Go through the data below. List every line that holds the word "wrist".

▶

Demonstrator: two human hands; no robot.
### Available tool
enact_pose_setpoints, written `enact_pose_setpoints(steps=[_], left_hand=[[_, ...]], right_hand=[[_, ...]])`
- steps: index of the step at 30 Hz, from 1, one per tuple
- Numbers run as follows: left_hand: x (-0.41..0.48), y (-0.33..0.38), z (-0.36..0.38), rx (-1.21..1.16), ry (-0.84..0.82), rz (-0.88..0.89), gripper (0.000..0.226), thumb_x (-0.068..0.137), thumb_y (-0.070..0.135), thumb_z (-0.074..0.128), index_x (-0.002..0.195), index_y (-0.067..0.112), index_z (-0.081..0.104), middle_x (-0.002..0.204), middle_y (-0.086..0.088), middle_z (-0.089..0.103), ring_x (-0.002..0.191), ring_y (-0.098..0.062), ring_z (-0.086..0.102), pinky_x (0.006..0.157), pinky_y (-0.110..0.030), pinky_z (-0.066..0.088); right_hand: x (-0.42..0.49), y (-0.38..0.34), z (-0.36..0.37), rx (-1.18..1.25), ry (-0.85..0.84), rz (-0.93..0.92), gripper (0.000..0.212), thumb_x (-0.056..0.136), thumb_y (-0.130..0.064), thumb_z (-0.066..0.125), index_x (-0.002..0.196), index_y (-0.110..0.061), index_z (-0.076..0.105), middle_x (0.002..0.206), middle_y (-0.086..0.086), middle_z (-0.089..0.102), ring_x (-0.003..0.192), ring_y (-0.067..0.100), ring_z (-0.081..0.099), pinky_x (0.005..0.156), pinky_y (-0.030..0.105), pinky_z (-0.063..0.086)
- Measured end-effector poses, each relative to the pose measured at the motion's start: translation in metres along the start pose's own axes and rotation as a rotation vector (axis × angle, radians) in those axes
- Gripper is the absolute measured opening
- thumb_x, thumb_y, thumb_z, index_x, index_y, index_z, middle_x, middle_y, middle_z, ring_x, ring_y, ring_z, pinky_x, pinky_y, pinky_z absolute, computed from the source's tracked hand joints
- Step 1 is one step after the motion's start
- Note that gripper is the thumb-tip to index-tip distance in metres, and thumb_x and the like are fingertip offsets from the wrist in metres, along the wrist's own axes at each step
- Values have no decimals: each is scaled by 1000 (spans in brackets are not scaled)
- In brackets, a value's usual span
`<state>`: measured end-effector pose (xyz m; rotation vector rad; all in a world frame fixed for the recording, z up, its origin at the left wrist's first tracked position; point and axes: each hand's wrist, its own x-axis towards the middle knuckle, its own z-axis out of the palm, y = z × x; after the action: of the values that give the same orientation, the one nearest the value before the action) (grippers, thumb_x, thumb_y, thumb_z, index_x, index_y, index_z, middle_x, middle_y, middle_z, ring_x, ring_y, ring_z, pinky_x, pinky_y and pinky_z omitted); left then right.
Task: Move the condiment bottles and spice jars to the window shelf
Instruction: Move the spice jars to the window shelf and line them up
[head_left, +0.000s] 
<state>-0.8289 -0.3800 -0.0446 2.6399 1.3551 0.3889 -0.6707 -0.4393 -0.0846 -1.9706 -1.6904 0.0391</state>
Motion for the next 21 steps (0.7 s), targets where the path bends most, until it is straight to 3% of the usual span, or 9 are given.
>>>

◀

### Problem solution:
- Note that gripper is the thumb-tip to index-tip distance in metres, and thumb_x and the like are fingertip offsets from the wrist in metres, along the wrist's own axes at each step
`<state>`: measured end-effector pose (xyz m; rotation vector rad; all in a world frame fixed for the recording, z up, its origin at the left wrist's first tracked position; point and axes: each hand's wrist, its own x-axis towards the middle knuckle, its own z-axis out of the palm, y = z × x; after the action: of the values that give the same orientation, the one nearest the value before the action) (grippers, thumb_x, thumb_y, thumb_z, index_x, index_y, index_z, middle_x, middle_y, middle_z, ring_x, ring_y, ring_z, pinky_x, pinky_y and pinky_z omitted); left then right.

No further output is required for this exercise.